I shake my head, trying to get rid of all the good thoughts. I have a horrible feeling that he’s just trying to win me around now so he can get me back into bed while we’re here. I’m probably some sort of challenge, or something. He’ll spend an hour or so with me, then get to his party and his PA like some horrible rich man cliché.
“I guess so, but that’s a long time ago now. Lots has happened since then.” I mean, not to me but he doesn’t need to know that. “So, it hardly matters, does it?”
“I think it does.” I want to stop the stream of words from coming out of his mouth, but I don’t know how. I stuff my hands into my pockets and barely listen to him talk instead. “I think it matters a lot. That’s why I did the lake.”

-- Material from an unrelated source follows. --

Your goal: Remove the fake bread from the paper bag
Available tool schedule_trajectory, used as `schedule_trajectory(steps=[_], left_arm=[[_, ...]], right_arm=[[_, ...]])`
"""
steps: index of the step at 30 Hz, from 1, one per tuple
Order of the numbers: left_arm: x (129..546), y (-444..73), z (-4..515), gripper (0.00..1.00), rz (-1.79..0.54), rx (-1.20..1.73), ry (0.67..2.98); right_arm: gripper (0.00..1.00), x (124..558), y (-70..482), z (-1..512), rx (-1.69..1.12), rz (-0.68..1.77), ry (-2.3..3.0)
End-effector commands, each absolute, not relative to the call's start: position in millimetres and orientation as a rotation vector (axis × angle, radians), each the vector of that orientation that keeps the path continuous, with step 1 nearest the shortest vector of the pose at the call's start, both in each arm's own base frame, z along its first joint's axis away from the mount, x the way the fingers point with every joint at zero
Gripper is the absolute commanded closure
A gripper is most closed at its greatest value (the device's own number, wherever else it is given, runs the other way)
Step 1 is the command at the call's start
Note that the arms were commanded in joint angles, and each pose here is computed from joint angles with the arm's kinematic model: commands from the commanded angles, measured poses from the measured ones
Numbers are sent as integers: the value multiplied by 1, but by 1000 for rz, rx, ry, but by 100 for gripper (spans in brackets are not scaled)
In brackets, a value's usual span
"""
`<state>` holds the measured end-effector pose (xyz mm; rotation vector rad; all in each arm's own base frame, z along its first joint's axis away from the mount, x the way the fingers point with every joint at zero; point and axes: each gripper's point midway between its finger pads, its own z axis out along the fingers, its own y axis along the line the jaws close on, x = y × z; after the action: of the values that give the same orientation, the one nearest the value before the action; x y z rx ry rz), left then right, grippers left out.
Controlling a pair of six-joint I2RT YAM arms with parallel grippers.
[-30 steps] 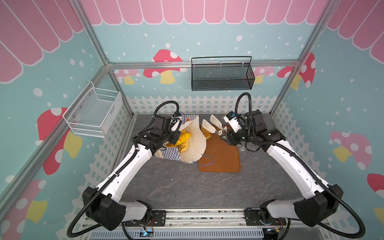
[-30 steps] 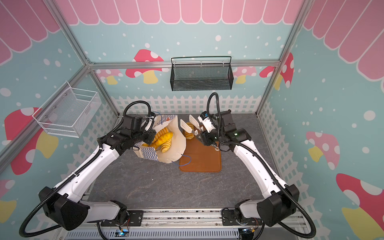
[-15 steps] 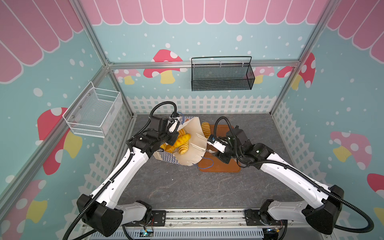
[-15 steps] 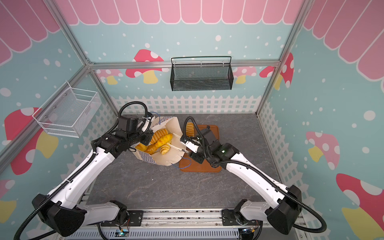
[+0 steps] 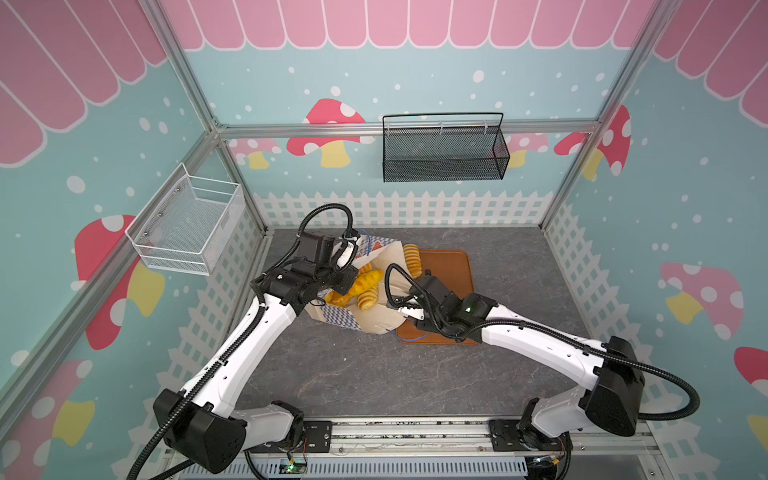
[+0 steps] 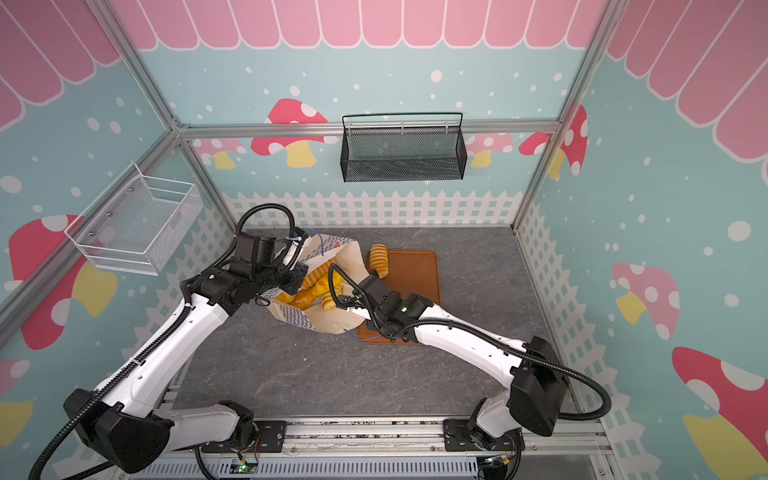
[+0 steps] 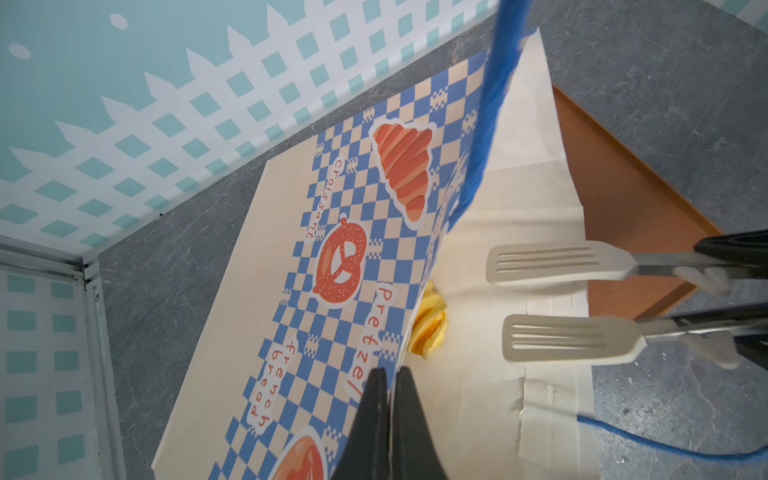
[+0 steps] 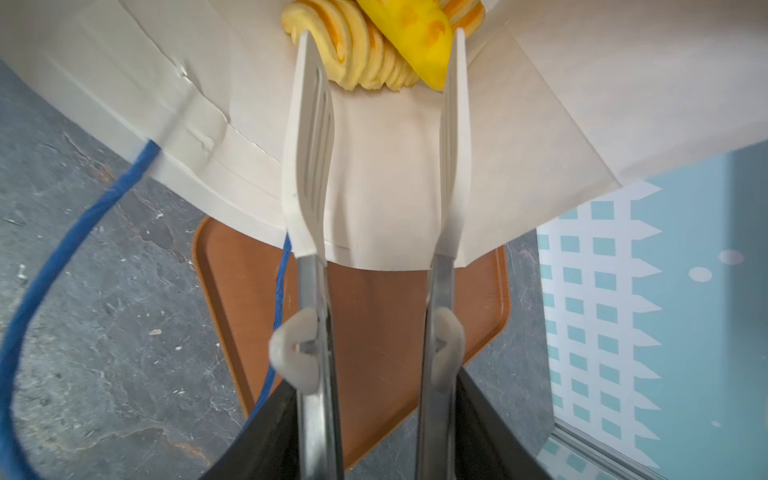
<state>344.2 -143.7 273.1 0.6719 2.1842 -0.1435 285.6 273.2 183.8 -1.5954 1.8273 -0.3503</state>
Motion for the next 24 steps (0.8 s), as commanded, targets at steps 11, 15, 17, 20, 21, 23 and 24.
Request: schedule_trajectory(steps=[11, 15, 17, 20, 21, 23, 24], left_arm=[[332, -149, 269, 100, -265, 702, 2206], [332, -151, 269, 100, -292, 709, 2211], [331, -153, 269, 100, -303, 716, 2210], [331, -155, 267, 100, -321, 721, 2212], [331, -155, 267, 100, -328, 722, 2215], [331, -157, 266, 100, -342, 722, 2219], [331, -158, 265, 100, -350, 724, 2223]], right_arm=[[46, 331, 288, 194, -1587, -662, 1690], [46, 337, 293, 187, -1610, -693, 1677], [46, 340, 296, 187, -1611, -704, 1667], [46, 347, 301, 189, -1606, -730, 1645], [46, 349, 303, 190, -1605, -737, 1638], [46, 352, 305, 189, -1610, -755, 1624], [46, 354, 306, 188, -1616, -766, 1617]])
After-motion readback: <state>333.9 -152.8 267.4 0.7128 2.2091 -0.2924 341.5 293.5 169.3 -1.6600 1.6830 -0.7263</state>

The lake… he’s talking about the lake.
“I… didn’t see it,” I lie. “I didn’t see the lake at all.” He gives me a look which suggests he can see right through me so I relent. I don’t like lying about the place that’s very important to me. “Okay, so I did see it once. Or twice, but it isn’t the easiest place in the world for me to go. All the memories of Mom and… you know.”
I glance downwards because I don’t want him to see me getting all choked up. I hate that I’m so emotional, I really don’t want him to see me this way.
“Yeah, I’m sorry. I don’t know how much I thought it through really, I just wanted to do something nice for you. I didn’t think of the possible after effects.”